PROBLEM TO WORK ON: Could you retype exactly the lines below between the one holding "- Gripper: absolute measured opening" and the one holding "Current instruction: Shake", inclusive, leaving out any pictures?

SUPPLIED MATERIAL:
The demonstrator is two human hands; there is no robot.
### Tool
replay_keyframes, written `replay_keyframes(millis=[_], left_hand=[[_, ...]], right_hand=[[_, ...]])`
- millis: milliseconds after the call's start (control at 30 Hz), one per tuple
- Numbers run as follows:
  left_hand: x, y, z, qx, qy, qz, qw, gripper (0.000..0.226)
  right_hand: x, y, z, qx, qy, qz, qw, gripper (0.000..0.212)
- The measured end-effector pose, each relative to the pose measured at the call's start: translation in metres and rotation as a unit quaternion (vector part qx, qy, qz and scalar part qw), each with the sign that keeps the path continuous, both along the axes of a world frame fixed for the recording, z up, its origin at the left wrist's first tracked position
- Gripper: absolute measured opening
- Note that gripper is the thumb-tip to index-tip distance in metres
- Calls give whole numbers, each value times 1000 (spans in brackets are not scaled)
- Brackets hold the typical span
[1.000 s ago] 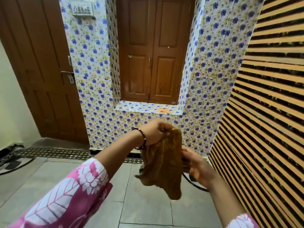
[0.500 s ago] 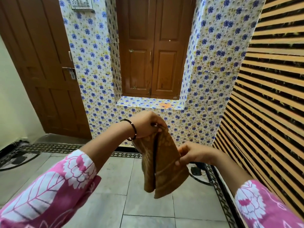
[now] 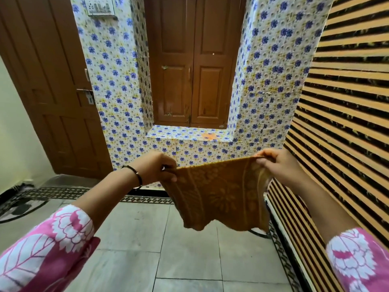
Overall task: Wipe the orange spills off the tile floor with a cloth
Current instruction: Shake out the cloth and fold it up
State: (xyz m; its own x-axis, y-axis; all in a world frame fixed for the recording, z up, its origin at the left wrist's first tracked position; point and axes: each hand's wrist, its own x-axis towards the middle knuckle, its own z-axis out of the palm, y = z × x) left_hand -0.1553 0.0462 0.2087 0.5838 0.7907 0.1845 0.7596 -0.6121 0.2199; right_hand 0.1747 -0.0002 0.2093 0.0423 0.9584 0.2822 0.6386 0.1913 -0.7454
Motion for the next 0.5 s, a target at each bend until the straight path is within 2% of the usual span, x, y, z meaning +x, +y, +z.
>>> replay_keyframes(millis=[67, 100, 200, 267, 367, 500], left_hand=[[-4, 4, -7, -3, -107, 23, 994, 5], [-4, 4, -9, -31, -186, 35, 981, 5], [5, -3, -7, -145, -425, 36, 893, 8], [10, -6, -4, -187, -527, 33, 828, 4], [15, -8, 0, -248, -621, 15, 744, 11], [28, -9, 1, -309, -643, 41, 700, 22]], right_hand=[[7, -5, 4, 20, 71, -14, 997, 10], [9, -7, 6, 23, 101, -19, 994, 10], [10, -18, 11, 12, 237, -13, 971, 7], [11, -25, 13, -4, 355, 15, 935, 5], [14, -30, 12, -13, 478, 37, 878, 11], [7, -24, 6, -60, 550, 5, 833, 26]])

TASK OUTPUT:
- Gripper: absolute measured opening
- Note that gripper is the thumb-tip to index-tip distance in metres
- Calls give whole numbers, each value times 1000 (spans in brackets are not scaled)
- Brackets hold the typical span
[1.000 s ago] 
[0.500 s ago] 
[now] 
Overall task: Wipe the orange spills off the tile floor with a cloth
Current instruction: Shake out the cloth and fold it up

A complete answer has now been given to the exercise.